■ **Your assignment**
Copy all lines below exactly as written. Leave pictures out.

■ **Collected data**
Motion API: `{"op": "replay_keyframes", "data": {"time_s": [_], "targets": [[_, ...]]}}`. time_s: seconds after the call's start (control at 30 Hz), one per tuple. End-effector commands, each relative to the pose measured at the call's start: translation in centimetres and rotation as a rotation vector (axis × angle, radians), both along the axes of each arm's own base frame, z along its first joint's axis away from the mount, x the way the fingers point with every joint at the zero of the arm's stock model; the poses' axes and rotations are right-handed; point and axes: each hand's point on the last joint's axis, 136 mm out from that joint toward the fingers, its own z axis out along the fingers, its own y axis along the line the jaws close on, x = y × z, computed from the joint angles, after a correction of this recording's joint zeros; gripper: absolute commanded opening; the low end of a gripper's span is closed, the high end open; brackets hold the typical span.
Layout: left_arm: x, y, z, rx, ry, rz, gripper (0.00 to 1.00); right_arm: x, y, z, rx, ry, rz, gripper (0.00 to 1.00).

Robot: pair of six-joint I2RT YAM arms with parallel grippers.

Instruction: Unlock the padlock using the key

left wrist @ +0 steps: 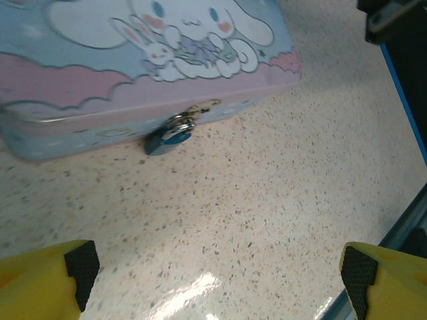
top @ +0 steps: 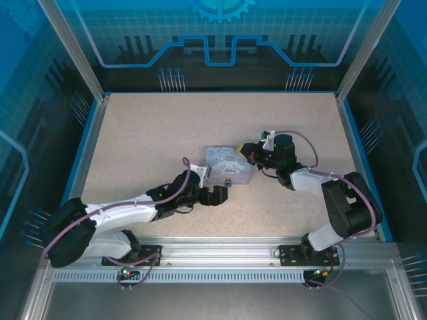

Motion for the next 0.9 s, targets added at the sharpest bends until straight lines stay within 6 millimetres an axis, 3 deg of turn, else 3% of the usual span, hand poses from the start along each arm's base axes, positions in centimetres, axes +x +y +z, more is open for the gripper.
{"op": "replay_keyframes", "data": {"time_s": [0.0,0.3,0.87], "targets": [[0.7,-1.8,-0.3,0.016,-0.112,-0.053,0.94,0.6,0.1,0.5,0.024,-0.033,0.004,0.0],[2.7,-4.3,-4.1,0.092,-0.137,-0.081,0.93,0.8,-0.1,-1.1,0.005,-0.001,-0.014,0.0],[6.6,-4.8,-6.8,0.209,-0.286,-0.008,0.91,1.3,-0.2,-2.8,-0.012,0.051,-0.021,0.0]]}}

■ **Problem solution**
Motion API: `{"op": "replay_keyframes", "data": {"time_s": [_], "targets": [[_, ...]]}}`. time_s: seconds after the call's start (control at 30 Hz), one per tuple. End-effector commands, each relative to the pose measured at the call's start: translation in centimetres and rotation as a rotation vector (axis × angle, radians), both along the axes of each arm's own base frame, z along its first joint's axis away from the mount, x the way the fingers point with every joint at the zero of the arm's stock model; the poses' axes and rotations are right-handed; point and axes: each hand's point on the last joint's axis, 136 mm out from that joint toward the fingers, its own z axis out along the fingers, its own y axis along the line the jaws close on, x = y × z, computed from the joint angles, after a correction of this recording's joint zeros; gripper: absolute commanded opening; the low end of a gripper's span is closed, the high end open; brackets hold the typical span.
Layout: left_arm: x, y, z, rx, ry, rz, gripper (0.00 to 1.00); right_arm: x, y, z, rx, ry, rz, gripper (0.00 to 1.00).

Robot: pair of six-joint I2RT YAM arms with parallel grippers.

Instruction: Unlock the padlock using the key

left wrist @ +0 steps: 
top @ +0 steps: 

Motion for the next 0.9 s, targets added at the sharpest bends until straight lines stay within 6 millimetres an axis, 3 deg of turn, else 3% of the usual span, hand poses from the start along each arm's base axes, positions in centimetres, axes +x +y +z, more is open for the gripper.
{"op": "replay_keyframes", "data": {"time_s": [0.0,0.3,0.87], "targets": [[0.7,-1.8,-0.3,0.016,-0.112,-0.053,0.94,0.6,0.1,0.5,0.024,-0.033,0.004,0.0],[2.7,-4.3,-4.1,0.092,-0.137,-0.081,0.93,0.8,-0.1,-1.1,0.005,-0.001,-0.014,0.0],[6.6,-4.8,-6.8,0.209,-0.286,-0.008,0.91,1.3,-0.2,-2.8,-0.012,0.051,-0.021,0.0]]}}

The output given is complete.